I am assuming that you have already created a SharePoint site on your machine which is already running with a windows authentication as it is requires minimum configuration to start with. If you don’t have a site running on windows authentication you can create it using the following link
We will split our tutorial in 6 steps as below.
Step 1: Create SQL Server Database for membership
Step 2: Adding user to the database.
Step 3: Web.config Modifications
Step 4: Add newly created user to the SharePoint site
Step 5: Enable the “Forms” Authentication
Step 6: Run the application
Step 1: Create SQL Server Database for membership
To enable Form based authentication, we need to have a database to store the user information such as user credentials, roles associated, etc. To create the database Microsoft has provided a utility which creates a database for us. Utility can be found here %windir%\Microsoft.Net\Framework\vx.x.xxxxx on your server. Refer the image below.
Run the aspnet_regsql application and it will start the ASP.net SQL Server wizard. Refer the image below
Click Next >
Select the first option “Configure SQL Server for application services” and then click next >
It will display the server name. Select the proper Authentication and Database (I have kept it at default aspnetdb) Click Next >
It will start creating the database “aspnetdb” in your SQL Server and required tables, store procedures for user membership. Click on finish and exit the wizard.
You can open SQL Server to check if the database is created and what tables/Store Procedures wizard has created.
Step 2: Adding user to the database.
We have all the necessary stored procedure to create new user in the database. Using these procedures we can create our custom user interface to add user to the database or we can use the membership seeder tool provided by Codeplex
For simplicity, We will use these tool to create user. Extract the download folder and execute the MembershipSeeder.exe file
Enter the username, password, email address in the screen as shown below
Currently we have to create just one user so don’t forget to check the “Only create or delete 1 user; don’t user the # of users field” Else it will create 50 users with the prefix specified in the User Prefix.

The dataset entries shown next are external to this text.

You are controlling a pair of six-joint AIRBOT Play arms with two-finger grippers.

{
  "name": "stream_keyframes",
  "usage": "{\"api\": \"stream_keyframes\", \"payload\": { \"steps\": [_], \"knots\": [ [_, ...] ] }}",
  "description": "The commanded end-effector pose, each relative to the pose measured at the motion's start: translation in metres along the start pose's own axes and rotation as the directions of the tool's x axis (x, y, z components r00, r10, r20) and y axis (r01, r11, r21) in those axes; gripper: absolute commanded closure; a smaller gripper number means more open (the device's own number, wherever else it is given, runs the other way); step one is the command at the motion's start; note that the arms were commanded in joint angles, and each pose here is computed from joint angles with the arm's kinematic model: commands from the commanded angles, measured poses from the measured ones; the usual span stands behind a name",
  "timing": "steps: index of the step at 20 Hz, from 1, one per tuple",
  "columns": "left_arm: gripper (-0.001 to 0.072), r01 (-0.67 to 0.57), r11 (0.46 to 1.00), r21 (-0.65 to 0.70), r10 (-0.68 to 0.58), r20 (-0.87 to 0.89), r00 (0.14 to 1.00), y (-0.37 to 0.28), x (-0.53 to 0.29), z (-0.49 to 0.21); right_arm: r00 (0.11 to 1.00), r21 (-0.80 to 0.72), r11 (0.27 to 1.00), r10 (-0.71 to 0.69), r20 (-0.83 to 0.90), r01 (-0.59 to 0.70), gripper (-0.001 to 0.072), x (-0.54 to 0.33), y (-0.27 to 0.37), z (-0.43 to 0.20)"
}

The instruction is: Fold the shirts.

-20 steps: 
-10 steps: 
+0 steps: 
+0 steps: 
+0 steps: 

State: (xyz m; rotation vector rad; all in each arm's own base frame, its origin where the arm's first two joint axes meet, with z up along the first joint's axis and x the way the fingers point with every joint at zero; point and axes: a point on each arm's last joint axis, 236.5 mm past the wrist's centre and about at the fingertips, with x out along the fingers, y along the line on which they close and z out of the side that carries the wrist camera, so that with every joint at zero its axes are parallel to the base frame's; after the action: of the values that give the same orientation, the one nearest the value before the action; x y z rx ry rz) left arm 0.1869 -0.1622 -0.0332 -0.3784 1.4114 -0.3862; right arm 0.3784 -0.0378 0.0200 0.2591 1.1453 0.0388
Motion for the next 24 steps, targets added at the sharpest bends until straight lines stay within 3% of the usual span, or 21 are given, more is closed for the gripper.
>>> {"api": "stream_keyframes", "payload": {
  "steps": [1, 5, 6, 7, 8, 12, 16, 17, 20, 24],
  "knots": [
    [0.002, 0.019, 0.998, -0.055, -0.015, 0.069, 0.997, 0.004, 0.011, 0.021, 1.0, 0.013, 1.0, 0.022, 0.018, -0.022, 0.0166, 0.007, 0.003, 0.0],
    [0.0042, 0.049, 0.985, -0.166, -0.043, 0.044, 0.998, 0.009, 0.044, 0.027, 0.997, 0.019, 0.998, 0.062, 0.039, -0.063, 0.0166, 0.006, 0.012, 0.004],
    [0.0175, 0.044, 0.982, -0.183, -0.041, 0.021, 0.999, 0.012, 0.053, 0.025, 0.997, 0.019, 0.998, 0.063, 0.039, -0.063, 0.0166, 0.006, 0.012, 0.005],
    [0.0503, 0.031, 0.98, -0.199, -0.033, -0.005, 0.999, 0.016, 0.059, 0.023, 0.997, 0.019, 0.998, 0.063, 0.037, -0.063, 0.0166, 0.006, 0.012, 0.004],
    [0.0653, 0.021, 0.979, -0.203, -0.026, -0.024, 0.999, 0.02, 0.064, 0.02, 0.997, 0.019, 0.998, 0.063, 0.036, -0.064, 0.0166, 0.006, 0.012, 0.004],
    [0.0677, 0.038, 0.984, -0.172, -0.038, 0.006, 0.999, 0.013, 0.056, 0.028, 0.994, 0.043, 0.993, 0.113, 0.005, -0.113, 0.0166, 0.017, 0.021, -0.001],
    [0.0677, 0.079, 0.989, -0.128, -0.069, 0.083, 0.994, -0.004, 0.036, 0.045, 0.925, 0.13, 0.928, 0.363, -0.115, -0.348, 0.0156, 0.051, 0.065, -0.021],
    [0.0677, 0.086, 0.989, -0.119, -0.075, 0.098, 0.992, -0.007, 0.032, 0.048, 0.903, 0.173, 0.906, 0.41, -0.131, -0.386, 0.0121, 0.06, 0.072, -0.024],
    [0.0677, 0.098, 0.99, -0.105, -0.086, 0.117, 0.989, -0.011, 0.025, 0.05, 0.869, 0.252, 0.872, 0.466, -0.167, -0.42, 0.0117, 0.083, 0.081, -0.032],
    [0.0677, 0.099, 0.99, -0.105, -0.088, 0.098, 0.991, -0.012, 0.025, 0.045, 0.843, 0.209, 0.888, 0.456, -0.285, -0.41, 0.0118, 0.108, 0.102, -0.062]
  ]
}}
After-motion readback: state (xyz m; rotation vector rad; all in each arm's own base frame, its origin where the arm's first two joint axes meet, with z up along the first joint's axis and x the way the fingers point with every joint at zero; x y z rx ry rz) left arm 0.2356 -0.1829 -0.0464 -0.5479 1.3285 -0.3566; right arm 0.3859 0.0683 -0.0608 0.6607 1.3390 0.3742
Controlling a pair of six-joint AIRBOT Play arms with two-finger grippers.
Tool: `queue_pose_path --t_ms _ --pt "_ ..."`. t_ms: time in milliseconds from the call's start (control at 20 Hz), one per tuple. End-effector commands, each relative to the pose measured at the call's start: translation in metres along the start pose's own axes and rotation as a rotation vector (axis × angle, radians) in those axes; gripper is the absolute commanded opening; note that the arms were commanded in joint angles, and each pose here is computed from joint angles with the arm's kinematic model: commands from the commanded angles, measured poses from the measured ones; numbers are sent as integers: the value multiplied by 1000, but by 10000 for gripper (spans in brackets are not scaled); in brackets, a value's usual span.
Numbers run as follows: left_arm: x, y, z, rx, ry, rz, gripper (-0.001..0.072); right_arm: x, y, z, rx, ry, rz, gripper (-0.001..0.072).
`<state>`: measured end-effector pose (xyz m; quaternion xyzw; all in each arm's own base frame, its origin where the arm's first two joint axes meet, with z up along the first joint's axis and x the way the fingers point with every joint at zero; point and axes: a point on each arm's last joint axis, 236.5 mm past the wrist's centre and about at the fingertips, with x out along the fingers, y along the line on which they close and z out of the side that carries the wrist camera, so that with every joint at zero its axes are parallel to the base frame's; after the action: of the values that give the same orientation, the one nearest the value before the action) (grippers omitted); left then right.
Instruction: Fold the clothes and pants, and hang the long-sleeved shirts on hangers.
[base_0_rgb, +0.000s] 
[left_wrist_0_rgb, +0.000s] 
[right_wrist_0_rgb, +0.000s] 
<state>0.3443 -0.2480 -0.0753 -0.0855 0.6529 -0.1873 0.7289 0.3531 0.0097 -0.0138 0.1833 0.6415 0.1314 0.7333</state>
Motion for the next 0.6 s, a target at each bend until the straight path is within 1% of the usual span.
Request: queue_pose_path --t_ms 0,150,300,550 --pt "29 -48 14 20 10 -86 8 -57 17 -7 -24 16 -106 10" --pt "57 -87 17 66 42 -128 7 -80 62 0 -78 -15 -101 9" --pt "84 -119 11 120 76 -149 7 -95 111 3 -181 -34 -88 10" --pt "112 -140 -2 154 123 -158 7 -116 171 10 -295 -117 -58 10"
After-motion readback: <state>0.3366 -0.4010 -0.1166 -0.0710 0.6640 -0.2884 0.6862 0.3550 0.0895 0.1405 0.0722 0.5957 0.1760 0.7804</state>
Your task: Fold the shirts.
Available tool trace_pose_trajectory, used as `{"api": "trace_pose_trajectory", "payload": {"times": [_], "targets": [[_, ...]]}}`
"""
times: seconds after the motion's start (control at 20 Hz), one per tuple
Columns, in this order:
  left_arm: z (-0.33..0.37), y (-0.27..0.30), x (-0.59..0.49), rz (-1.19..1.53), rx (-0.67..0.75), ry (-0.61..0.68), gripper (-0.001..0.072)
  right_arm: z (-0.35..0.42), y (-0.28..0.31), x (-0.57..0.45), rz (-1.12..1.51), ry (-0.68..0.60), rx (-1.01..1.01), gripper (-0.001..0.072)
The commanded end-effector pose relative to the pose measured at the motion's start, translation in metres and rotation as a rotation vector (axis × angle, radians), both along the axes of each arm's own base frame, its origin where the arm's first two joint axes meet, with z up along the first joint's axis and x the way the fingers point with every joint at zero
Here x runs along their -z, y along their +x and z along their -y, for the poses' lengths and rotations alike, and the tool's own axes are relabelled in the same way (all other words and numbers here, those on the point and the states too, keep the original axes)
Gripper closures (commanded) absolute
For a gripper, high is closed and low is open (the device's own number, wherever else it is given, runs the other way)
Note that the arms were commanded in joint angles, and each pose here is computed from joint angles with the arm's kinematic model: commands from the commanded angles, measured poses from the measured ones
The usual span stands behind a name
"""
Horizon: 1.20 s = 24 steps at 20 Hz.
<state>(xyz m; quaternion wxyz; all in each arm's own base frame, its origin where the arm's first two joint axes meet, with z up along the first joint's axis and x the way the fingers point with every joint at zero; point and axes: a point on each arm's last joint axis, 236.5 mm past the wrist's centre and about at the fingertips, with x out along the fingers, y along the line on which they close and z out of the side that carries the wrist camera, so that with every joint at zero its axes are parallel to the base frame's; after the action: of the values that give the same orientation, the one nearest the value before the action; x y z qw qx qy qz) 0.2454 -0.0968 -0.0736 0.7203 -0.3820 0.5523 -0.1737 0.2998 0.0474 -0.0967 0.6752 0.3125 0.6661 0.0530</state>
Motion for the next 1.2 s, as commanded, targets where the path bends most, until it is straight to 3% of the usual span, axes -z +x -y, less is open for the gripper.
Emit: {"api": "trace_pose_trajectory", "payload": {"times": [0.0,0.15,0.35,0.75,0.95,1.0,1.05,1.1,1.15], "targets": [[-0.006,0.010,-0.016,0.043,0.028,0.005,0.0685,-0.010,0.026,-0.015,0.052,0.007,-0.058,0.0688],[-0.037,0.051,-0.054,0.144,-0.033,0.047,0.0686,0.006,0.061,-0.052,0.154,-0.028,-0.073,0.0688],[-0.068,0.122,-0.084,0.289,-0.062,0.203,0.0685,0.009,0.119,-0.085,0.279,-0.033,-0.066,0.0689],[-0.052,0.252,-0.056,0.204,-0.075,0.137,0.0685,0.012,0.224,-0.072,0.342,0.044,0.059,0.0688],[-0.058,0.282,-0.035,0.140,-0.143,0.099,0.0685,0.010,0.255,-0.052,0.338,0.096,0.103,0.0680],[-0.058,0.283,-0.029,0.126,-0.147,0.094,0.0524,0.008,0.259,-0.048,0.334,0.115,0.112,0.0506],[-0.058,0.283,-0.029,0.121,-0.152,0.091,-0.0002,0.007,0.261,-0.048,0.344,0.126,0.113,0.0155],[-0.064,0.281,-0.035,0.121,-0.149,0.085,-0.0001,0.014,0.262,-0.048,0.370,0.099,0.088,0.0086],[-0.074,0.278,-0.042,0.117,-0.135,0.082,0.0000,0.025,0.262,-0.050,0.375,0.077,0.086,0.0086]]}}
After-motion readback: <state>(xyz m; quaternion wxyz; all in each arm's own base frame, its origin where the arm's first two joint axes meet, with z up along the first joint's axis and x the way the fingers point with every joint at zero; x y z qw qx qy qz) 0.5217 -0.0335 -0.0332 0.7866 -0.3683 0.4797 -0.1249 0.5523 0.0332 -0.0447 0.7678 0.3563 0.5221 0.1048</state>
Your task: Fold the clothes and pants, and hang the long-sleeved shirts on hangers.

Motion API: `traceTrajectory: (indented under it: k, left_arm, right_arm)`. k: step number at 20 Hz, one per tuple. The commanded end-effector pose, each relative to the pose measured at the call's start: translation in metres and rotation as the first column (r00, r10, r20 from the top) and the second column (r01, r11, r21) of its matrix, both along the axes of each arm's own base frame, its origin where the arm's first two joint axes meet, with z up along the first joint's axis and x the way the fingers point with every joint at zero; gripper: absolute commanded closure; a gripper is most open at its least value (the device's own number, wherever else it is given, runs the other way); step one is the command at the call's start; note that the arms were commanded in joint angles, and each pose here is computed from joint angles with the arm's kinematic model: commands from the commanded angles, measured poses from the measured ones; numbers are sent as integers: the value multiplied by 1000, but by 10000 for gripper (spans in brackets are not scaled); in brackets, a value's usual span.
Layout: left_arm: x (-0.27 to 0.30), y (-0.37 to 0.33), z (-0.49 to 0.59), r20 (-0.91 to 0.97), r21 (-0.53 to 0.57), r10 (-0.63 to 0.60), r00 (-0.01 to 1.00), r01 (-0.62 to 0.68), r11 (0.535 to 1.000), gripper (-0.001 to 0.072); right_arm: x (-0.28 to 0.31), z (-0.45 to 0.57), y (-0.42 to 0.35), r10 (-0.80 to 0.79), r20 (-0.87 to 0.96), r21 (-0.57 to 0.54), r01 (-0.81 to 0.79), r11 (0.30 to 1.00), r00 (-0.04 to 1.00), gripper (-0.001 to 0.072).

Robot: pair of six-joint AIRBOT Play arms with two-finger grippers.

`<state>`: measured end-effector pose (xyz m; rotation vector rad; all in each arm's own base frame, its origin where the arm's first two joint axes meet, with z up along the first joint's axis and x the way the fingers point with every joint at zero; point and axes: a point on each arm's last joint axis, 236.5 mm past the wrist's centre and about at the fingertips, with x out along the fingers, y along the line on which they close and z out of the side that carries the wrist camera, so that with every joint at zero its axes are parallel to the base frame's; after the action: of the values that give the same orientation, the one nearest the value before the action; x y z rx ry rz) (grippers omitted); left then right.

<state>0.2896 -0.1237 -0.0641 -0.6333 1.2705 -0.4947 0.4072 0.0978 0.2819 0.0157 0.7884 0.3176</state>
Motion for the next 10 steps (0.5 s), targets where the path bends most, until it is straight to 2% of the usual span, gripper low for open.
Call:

Click on Create Button and it will add the user in the aspnetdb. To check if user has been added, you can execute the following query on the table “aspnet_Users”
SELECT [UserName] ,[LoweredUserName] ,[MobileAlias] ,[IsAnonymous] ,[LastActivityDate] FROM [aspnetdb].[dbo].[aspnet_Users] |
Step 3: Web.config Modifications
Following changes has to be made din web.config file of the site. Open the web.config of the SharePoint site you want to change the authentication to Forms.
Add the following connection string in the <connectionStrings > part of the file.
<add name="fbaSQL" connectionString="server=localhost;database=aspnetdb;Trusted_Connection=true" /> |
Replace the localhost with the database server name if Databaser server is hosted on other machine.
Replace the aspnetdb with the database name you specified in Step 1.
Add the following Lines in the <system.web> part of the file.
<membership defaultProvider="fbaMembers"> <providers> <add connectionStringName="fbaSQL" applicationName="/" name="fbaMembers" type="System.Web.Security.SqlMembershipProvider, System.Web,
 Version=2.0.3600.0, Culture=neutral, PublicKeyToken=b03f5f7f11d50a3a" /> </providers> </membership> |
Note : Do not forget to specify the “deafultProvider” attribute in the membership tag
Add the following line inside the <PeoplePickerWildcards> tag
<PeoplePickerWildcards> <clear /> <add key="AspNetSqlMembershipProvider" value="%" /> <add key="fbaMembers" value="%" /> </PeoplePickerWildcards> |
Step 4: Add newly created user to the SharePoint site.
Go to the application and make sure that site is running in Windows authentication.
Go to the setting s page http://<Sitename>/_layouts/settings.aspx of the site.
Click on “Advanced Permissions” -> Click on “New” -> “Add Users”
It will open the Add User screen. Enter the username you created in the step 2 and click the people picker button, It will find user. Refer the image below
Give him the required permissions and then click on Ok. Your user will be added to the sharepoint site.
Step 5: Enable the “Forms” Authentication
Open the web.config file of the site. Search for the tag “authentication”. It would be running in “Windows” authentication. Change it to “Forms” and add the <forms loginUrl="~/_layouts/login.aspx"/> in it.
Your authentication tag should look like below
<authentication mode="Forms" > <forms loginUrl="~/_layouts/login.aspx"/> </authentication> |
Step 6: Run the application
Open the site. It will redirect you to the SharePoint default login page as shown below
Enter the required credentials and click on “Sign in”. It will redirect you to the SharePoint site with the logged in user as “Dhaval”
Congratulations! Your site is running in the Form Based Authentication mode.
More Features:
As we are done with the basics of FBA, you can further explore more features of the FBA,
- Create your own custom membership so that you can override the “ValidateUser” method to do custom validation on the SharePoint.
- It is not necessary to use the separate database for Forms authentication. You can use the same existing database of your application. You just need to add the required tables in your application database. The script files can be found under %windir%\Microsoft.Net\Framework\vx.x.xxxxx of your server.